Suppose you want to buy a house in Spain.
First you would look at the prices per square meter of each major city and compare them. The objective of an analysis tool to make that process easier would be to establish a visual link between that cost per m2 and the geographic position of each major city.
0. BACKGROUND
Looking into Ben Fry´s Phd Thesys “Computacional Information Design”, MIT 2004,  one can realize the potential of communicating large ammounts of complex data in a visual way. To represent it one needs an adequate tool and to think of a proccess/strategy to handle that data, mainly consisting of two steps:
1 – obtaining and preparing/arranging Data
2 – representing that data
Ben Fry describes it in the following sequence:
acquire – parse – filter – mine – represent – refine – interact
It is important that the person that gets the data and prepares it is the same that the one who represents it. There´s an important connection between preparing data and linking it in a visual tool, in terms of translating the data, like in the case of Grasshopper for this exercise.
1. GETTING DATA
The first step was obtaining reliable data, to do so I accessed Ministerio de Fomento online and downloaded excel datasheets containing cities and houses price per m2 in Spain. The second step was deleting minor cities and irrelevant data. The third step was ordering cities alphabetically and saving excel files to import later in GH.

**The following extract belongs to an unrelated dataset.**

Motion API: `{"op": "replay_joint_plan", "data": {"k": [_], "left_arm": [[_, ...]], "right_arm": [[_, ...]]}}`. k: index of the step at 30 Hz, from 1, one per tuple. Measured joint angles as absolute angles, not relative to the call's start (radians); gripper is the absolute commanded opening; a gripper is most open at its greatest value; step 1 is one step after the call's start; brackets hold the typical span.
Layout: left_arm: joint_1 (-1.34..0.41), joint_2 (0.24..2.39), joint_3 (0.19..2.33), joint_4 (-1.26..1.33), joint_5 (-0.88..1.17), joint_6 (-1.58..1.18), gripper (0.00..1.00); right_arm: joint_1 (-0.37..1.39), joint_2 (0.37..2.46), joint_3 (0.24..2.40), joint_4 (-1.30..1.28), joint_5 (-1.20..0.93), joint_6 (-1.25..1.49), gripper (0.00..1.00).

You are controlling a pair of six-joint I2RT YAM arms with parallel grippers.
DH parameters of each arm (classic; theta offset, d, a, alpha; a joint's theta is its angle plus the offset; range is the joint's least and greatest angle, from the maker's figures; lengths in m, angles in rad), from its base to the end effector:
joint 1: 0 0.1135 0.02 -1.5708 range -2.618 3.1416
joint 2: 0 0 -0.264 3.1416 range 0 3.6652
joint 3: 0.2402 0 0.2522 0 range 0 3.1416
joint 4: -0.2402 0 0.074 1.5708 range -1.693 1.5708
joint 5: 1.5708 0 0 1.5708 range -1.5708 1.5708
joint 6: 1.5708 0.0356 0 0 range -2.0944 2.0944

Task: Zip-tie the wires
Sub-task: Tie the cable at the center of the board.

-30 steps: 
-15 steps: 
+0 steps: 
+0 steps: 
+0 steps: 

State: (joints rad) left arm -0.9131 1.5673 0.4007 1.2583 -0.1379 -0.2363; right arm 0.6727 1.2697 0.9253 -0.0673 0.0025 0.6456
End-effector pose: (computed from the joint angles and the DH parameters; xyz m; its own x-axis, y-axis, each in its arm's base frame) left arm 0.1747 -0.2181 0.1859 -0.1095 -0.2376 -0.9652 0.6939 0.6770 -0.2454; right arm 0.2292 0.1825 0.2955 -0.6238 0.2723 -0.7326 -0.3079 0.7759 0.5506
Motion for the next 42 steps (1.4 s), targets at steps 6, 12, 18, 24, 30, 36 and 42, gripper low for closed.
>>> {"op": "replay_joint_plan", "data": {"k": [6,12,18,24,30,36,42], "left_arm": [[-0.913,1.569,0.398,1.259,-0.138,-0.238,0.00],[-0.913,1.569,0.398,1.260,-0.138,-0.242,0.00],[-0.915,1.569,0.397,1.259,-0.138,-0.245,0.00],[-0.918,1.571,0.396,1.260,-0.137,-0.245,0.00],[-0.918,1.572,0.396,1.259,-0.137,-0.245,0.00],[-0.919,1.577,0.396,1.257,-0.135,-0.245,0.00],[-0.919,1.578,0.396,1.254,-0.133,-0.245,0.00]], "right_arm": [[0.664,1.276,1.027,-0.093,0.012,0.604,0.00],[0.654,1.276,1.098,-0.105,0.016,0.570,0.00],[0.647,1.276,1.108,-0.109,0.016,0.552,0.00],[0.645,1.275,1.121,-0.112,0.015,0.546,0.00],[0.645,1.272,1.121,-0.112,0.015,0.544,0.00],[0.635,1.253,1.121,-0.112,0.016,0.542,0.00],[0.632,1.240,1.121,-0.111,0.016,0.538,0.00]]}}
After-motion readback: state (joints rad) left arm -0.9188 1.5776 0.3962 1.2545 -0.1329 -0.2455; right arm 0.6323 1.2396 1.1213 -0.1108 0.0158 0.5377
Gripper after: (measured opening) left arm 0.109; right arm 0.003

For the visualization strategy I followed this sequence:
Step 1 – Draw Spain and major cities in Rhino as points
Step 2 – Importing points representing major cities in Grasshopper
Step 3 – Importing Excel Datasheets with Ghowl
Step 4 – Generate new point heights from cost values in excel
Step 5 – Create mesh, datascape, from new points with a color gradient scheme
The high peaks and red colour stains show more expensive cities
2. CONCLUSION
As expected, cost increases with proximity to the coast, France and Madrid.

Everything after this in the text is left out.